Ce spectacle peut trouver un écho en chacun des spectateurs, qu’il soit croyant, athée ou agnostique. Cette femme qui passe d’un récit et d’une religion à l’autre, d’un personnage à l’autre, est toujours mue par une même passion : celle de penser le monde, de l’organiser, de lui donner sens, et d’inscrire sa vie dans une histoire ou une continuité. Cette quête, bien qu’elle s’exprime différemment chez chacun de nous, est bien la plus universelle qui soit. Comme l’hommage rendu au jeûne spirituel, le rapprochement de la pensée et de la faim nous suggère que quelque chose les relie, que l’une est aussi vitale que l’autre, et que la quête de sens ne va pas sans les sens.

Stéphanie Schwartzbrod

Formée par Antoine Vitez à l’école du Théâtre National de Chaillot (1986-1988) puis par Viviane Théophilidès, Madeleine Marion et Jean-Pierre Vincent au Conservatoire National Supérieur d’Art Dramatique (1988-1991), elle a travaillé au théâtre entre autres avec Alain Ollivier(A propos de neige fondue), Alfredo Arias (Les escaliers du Sacré Cœur), Charles Berling et Michel Didym (Succubation d’incubes), François Rancillac (Ondine), Bernard Sobel (Threepenny Lear), Jeanne Champagne (Penthésilée), Stuart Seide (Henry V), Stanislas Nordey (Bêtes de style, La légende de Siegfried), Yves Beaunesne (Un mois à la campagne), Frédéric Fisbach (L’annonce faite à Marie, Tokyo Notes, Les feuillets d’Hypnos), Olivier Werner (Les revenants), Jacques Nichet (Casimir et Caroline, Les cercueils de zinc), Maria Zachenska (Cette nuit), Arthur Nauziciel (Le Malade imaginaire), Elisabeth Chailloux (Sallinger), Daniel Janneteau (Anéantis), Nicolas Struve (Ensorcelés par la mort, De la montagne et de la fin), Claude Buchvald (La folie Sganarelle), Jean Boillot (Notre avare, Les morts qui touchent), Claude Brozzoni (Les cygnes sauvages), Lisa Wurmser (Entre les actes), Laurent Gutmann (La putain de l’Ohio), Jean-Paul Rouvrais (Identité) et Laurent Vacher (Combat de nègre et de chiens).

La compagnie L’Oubli des cerisiers

https://www.oublidescerisiers.fr/

La compagnie l’Oubli des cerisiers a été fondée en 1999 à l’occasion de la création d’Une aventure de Marina Tsvetaeva aux Rencontres Internationales de Théâtre de Dijon (traduction et mise en scène de N. Struve).

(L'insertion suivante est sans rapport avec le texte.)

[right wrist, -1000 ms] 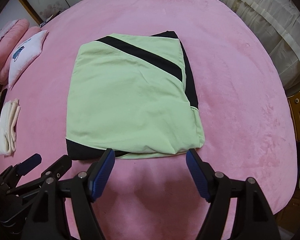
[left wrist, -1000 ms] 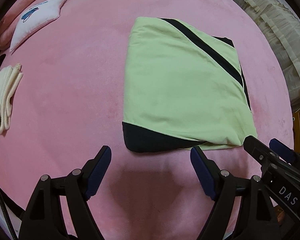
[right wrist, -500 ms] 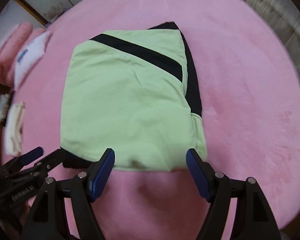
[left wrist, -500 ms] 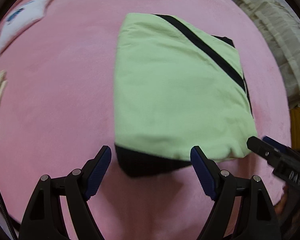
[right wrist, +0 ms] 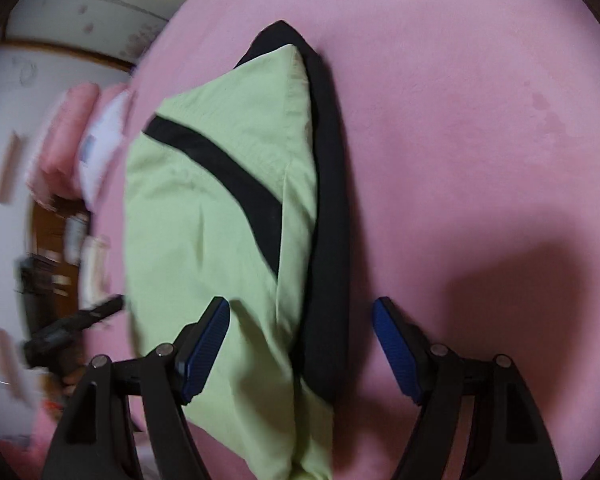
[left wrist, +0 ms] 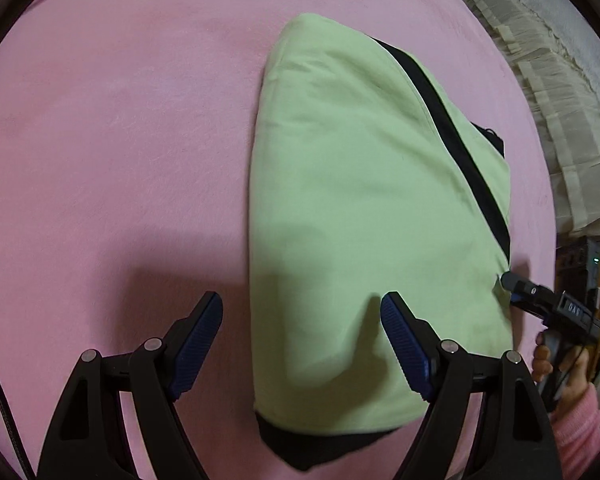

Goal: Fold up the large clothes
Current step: 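Grasp the folded bundle with both grippers and lift it off the bed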

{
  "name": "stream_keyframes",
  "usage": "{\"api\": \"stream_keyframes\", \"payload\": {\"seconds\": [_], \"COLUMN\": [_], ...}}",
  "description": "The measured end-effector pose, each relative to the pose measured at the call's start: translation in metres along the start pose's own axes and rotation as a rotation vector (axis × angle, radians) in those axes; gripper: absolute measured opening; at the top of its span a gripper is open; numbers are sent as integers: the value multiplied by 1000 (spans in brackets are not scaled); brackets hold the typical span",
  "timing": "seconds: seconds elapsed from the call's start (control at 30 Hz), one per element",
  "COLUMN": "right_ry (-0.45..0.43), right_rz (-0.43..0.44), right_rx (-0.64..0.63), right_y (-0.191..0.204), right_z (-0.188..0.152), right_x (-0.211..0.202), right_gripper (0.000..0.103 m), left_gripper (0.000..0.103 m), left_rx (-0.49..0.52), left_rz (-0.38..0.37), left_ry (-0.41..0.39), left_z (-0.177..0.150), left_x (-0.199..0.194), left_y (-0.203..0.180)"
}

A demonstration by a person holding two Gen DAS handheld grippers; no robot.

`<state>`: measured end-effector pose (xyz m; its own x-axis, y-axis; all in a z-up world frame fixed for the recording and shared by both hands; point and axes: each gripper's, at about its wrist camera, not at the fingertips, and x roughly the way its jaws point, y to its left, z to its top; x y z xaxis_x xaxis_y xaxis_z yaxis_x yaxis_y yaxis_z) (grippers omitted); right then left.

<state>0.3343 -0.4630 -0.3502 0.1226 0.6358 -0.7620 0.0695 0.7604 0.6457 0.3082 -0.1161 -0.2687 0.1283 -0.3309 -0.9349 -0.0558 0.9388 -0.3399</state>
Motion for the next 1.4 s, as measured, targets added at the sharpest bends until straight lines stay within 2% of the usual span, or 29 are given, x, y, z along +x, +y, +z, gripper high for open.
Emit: {"api": "stream_keyframes", "payload": {"seconds": [0.07,0.17,0.27,0.33,0.4,0.43,0.47,0.53,0.57,0.6,0.63,0.7,0.87,1.0,1.1,1.2,1.3,1.4], "right_ry": [3,23,59,76,90,93,95,87,76,63,52,37,31,63,107,150,188,223], "right_rz": [149,291,313,306,286,273,252,230,240,255,284,310,245,235,240,240,230,231], "right_rx": [42,89,83,57,30,22,13,12,11,2,-6,-19,-67,-63,-61,-88,-153,-231], "right_y": [-11,-18,-11,-2,9,11,14,16,17,20,24,34,69,86,102,131,170,214], "right_z": [11,22,29,28,30,29,29,27,25,23,20,14,-16,-58,-92,-122,-143,-160], "right_x": [5,16,29,36,43,44,45,46,44,41,36,29,5,-24,-46,-63,-66,-62], "right_gripper": [75,75,75,72,64,51,29,19,15,14,13,12,11,11,11,11,11,11], "left_gripper": [80,80,80,80,79,76,73,52,45,34,27,23,20,20,20,20,20,20], "left_rx": [-23,-103,-151,-159,-147,-141,-138,-144,-149,-164,-178,-215,-217,-276,-280,-314,-346,-386], "left_rz": [-49,-123,-203,-213,-204,-191,-185,-182,-202,-229,-245,-258,-166,-165,-164,-177,-167,-168], "left_ry": [21,42,44,58,44,31,17,-17,-38,-54,-61,-78,-45,-5,15,26,29,5], "left_z": [9,21,29,33,36,35,33,26,22,17,15,7,-24,-77,-113,-150,-173,-193], "left_x": [10,27,37,43,46,45,43,35,28,22,20,7,-20,-55,-85,-118,-147,-186], "left_y": [7,18,24,23,19,16,14,14,17,20,21,22,1,-2,-7,3,21,56]}}
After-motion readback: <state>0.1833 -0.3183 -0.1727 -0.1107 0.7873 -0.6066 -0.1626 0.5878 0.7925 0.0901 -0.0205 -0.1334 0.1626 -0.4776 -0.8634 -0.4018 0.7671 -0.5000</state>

La compagnie reste en sommeil jusqu’à la création en janvier 2008 au Studio Théâtre de Vitry (direction Daniel Janneteau) de Ensorcelés par la mort de Svetlana Alexievitch (mise en scène Nicolas Struve) qui fut joué à la Maison de la Poésie, au Nouveau Théâtre de Montreuil, au TQI, à la fête de l’Humanité, au CDR de Tours, à la Comédie de Valence, au Théâtre des sources, au Phénix de Valenciennes, au Forum Meyrin (Suisse) etc. en tout plus d’une soixantaine de fois.

En 2009, à la Maison de la Poésie, sous la direction de Claude Guerre, a lieu la création de De la montagne et de la fin de Marina Tsvétaïeva (traduction et mise en scène de Nicolas Struve). Le spectacle sera recréé en 2011 à la Maison de la Poésie de Paris pour une deuxième série. Lui aussi, aura été joué une soixantaine de fois.

En 2017, la compagnie créera A nos enfants (train fantôme) mis en scène par Nicolas Struve, avec Stéphanie Schwartzbrod, Farid Bouzenad, Dominique Parent et Gaëlle Le Courtois au TGP de Saint-Denis, à l’Apostrophe de Cergy-Pontoise, au Théâtre Dijon Bourgogne et au Théâtre Antoine Vitez d’Aix-en-Provence.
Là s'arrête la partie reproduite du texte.